HONOLULU — Lack of response to a PARP inhibitor in epithelial ovarian cancer didn’t necessarily mean patients were resistant to all such agents, a small retrospective study indicated.
Among a review of 22 women treated with PARP inhibitors in various settings, three had partial responses (PRs) and 13 achieved stable disease when rechallenged with a different PARP inhibitor, Kathleen Essel, MD, of the Stephenson Cancer Center in Oklahoma City, reported here.
“We did see patients benefit from retreatment,” she said during her presentation at the Society of Gynecologic Oncology (SGO) meeting. “Specifically, patients with BRCA mutations whose disease responded favorably to first PARP as part of frontline therapy.”
All three PRs on the second PARP inhibitor were among the 13 BRCA mutation carriers, and seven of these patients also achieved stable disease.
“There does seem to be a signal for a rechallenge with a PARP inhibitor in this population,” Essel said.
Veliparib was the most common initial PARP inhibitor (n=12), followed by olaparib (Lynparza) in seven patients, and rucaparib (Rubraca) in three. Ten patients subsequently had no evidence of disease, three achieved PRs, four had stable disease, with two using the therapy in a maintenance fashion. Essel noted that due to the wide variety of treatment settings, there was no clear way to classify best response.
Of the eight patients that discontinued the initial PARP inhibitor due to disease progression, five achieved stable disease when rechallenged.
Niraparib was the most common second PARP inhibitor (n=10), followed by olaparib and rucaparib in six patients each. Reasons for discontinuing a second PARP inhibitor was progressive disease in 13 patients, toxicity in six, and other reasons in two, with one patient still on therapy.
“Dr. Essel asked us the elephant-in-the-room question,” said SGO session discussant and co-author Kathleen Moore, MD, also of the Stephenson Cancer Center. “Now that PARP’s in the frontline, what are we going to do with those patients who recur, are we going to use PARP again and if so, in whom, and in what line of therapy?”
That some patients appeared to benefit from PARP inhibition even after prior exposure is encouraging, she said, despite the study’s small numbers.
“That gives us a road forward, which fortunately is already underway,” said Moore, pointing to the phase IIIb OREO trial, a randomized trial testing olaparib maintenance in patients with or without BRCA mutations with prior PARP inhibitor exposure in the maintenance setting who again respond to platinum induction following relapse.
“This will be an incredibly important study,” she said.

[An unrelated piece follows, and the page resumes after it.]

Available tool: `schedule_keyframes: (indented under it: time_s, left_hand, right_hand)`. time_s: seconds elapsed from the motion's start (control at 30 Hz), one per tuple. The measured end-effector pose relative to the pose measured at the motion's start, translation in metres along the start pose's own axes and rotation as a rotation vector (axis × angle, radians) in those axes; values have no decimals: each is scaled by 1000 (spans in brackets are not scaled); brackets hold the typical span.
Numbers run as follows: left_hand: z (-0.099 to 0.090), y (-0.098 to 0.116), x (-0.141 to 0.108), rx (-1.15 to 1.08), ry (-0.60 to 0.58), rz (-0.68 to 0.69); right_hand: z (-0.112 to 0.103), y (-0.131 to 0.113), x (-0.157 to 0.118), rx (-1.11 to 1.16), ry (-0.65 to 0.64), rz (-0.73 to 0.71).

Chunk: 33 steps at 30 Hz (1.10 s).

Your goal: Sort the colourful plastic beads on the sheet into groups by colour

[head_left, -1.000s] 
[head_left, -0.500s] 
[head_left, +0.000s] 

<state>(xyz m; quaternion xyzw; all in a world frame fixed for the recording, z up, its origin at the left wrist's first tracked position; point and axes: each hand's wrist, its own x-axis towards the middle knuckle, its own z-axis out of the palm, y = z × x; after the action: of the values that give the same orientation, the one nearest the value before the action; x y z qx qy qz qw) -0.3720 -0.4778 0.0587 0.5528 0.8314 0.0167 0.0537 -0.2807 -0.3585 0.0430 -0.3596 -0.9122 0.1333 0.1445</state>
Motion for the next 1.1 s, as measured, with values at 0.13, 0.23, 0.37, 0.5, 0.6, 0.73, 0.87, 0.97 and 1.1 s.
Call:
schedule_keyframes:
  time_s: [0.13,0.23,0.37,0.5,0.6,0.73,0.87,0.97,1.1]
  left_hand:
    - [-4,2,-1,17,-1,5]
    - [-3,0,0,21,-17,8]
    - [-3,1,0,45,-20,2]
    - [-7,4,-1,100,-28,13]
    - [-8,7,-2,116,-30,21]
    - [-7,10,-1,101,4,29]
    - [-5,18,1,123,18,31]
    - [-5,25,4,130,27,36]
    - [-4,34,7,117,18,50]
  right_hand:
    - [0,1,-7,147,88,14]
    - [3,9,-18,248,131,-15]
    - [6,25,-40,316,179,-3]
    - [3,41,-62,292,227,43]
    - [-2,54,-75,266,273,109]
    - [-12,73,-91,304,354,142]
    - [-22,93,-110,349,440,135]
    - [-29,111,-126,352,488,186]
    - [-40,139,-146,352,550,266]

In the current study, median age at diagnosis was 54 and the majority of patients were white (63.6%). Initial PARP inhibitors were used in various ways, some as monotherapy, some in combination, and some as maintenance.

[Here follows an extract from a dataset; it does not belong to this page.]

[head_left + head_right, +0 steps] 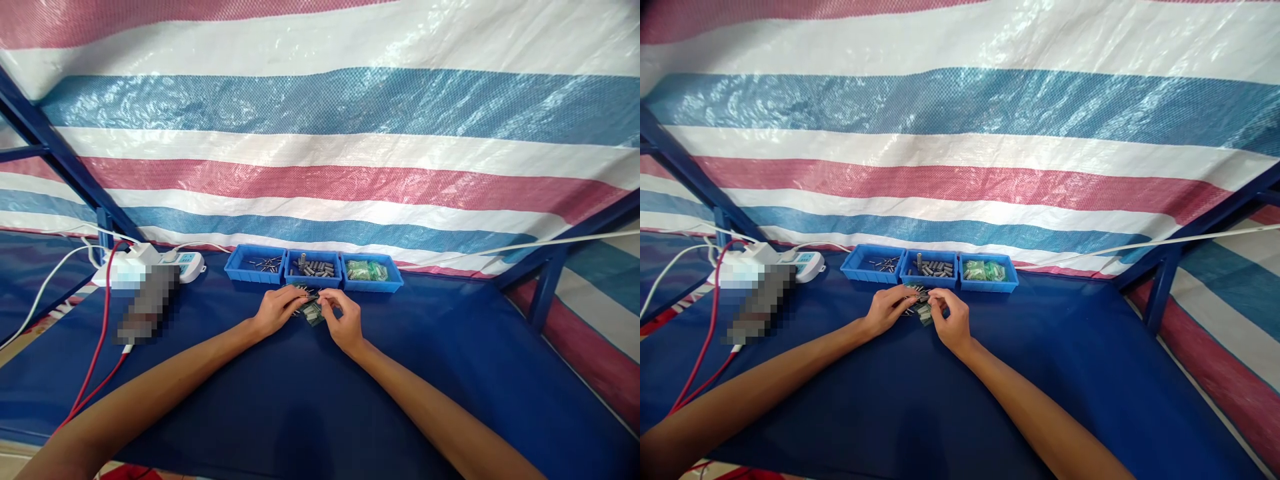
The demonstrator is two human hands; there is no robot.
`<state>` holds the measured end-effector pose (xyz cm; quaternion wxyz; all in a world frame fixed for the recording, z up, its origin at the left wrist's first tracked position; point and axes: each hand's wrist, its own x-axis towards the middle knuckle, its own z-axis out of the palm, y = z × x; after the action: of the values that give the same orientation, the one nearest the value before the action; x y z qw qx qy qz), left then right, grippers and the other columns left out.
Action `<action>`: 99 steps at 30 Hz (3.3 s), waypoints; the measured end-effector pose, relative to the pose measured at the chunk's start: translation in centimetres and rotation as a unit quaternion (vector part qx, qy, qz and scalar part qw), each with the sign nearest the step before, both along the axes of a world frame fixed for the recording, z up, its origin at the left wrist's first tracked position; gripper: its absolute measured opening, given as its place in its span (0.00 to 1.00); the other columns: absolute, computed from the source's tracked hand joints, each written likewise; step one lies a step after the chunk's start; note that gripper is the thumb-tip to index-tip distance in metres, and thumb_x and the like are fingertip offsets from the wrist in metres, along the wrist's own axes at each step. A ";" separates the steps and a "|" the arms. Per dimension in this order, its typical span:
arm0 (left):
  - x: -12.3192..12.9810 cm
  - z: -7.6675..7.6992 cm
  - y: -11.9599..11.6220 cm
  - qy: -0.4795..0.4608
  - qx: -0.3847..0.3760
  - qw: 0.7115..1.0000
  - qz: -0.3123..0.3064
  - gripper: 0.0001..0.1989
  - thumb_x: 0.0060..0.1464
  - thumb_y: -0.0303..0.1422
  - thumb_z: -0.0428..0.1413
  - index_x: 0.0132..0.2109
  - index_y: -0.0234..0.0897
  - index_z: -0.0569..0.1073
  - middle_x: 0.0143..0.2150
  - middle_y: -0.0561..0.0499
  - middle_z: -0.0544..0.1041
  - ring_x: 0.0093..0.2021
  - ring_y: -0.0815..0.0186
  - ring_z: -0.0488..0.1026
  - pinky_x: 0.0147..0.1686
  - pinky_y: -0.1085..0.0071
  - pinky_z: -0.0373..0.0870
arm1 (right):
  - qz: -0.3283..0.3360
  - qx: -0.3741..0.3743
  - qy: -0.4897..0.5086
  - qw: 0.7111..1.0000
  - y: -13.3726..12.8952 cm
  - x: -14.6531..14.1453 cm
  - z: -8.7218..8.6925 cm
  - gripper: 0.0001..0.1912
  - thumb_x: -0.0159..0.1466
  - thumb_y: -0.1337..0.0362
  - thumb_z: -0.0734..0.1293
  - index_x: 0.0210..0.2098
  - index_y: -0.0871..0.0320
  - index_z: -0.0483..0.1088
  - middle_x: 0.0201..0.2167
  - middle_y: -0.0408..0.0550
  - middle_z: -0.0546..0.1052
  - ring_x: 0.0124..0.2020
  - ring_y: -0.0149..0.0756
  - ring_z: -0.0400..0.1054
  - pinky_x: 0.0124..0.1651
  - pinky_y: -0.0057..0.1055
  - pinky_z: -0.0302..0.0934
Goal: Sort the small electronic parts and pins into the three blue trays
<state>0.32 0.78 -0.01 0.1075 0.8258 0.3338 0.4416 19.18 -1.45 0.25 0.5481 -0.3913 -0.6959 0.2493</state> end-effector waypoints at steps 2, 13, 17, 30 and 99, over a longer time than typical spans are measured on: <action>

During the first round of PARP inhibition, grade 3/4 adverse events (AEs) included thrombocytopenia in five patients, anemia and neutropenia in four each, and non-hematologic toxicities in three patients. During the second round, grade 3/4 AEs included thrombocytopenia in five patients, non-hematologic toxicities in three, and anemia and neutropenia in one patient each. There were no cases of myelodysplastic syndromes or acute myeloid leukemia.

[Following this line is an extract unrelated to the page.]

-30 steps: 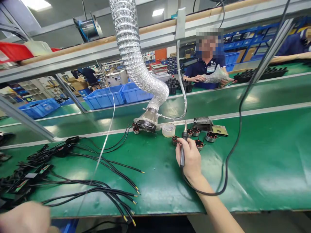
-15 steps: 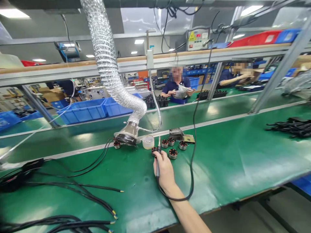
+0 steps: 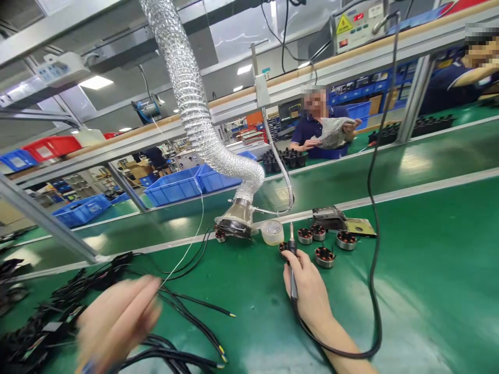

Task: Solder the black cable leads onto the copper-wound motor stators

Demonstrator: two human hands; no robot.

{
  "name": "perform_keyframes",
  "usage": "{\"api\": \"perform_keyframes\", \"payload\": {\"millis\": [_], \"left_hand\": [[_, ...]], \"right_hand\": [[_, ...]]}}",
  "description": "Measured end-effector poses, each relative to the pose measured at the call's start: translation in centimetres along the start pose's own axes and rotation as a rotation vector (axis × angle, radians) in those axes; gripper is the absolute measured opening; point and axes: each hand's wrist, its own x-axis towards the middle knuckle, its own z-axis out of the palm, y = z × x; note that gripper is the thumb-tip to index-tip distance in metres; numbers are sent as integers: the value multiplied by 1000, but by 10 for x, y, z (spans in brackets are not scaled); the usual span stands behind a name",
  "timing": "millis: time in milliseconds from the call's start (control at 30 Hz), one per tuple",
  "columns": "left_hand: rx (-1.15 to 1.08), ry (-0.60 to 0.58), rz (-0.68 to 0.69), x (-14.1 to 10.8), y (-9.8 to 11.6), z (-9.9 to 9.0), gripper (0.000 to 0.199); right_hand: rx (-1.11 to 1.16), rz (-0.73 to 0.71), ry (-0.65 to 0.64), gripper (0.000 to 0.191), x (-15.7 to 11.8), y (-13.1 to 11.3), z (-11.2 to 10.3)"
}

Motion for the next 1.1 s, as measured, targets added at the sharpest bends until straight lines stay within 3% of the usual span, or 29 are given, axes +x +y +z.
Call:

Toxicity with the first PARP inhibitor was not significantly associated with toxicity with the second PARP inhibitor, and toxicity did not appear additive, Essel noted. Her group sought to evaluate if response to initial PARP inhibitor correlated with response to the second therapy, but 12 patients had received their first PARP inhibitor in combination with chemotherapy, making it difficult to indicate whether these patients were responders or non-responders to PARP inhibition.
Essel reported having previously held stock in Johnson and Johnson.
Moore disclosed relevant relationships from AstraZeneca, Clovis, Tesaro, Pfizer, Immunogen, Aravive, VBL Therapeutics, Janssen, OncoMed, Genentech/Roche, Merck, and Samumed.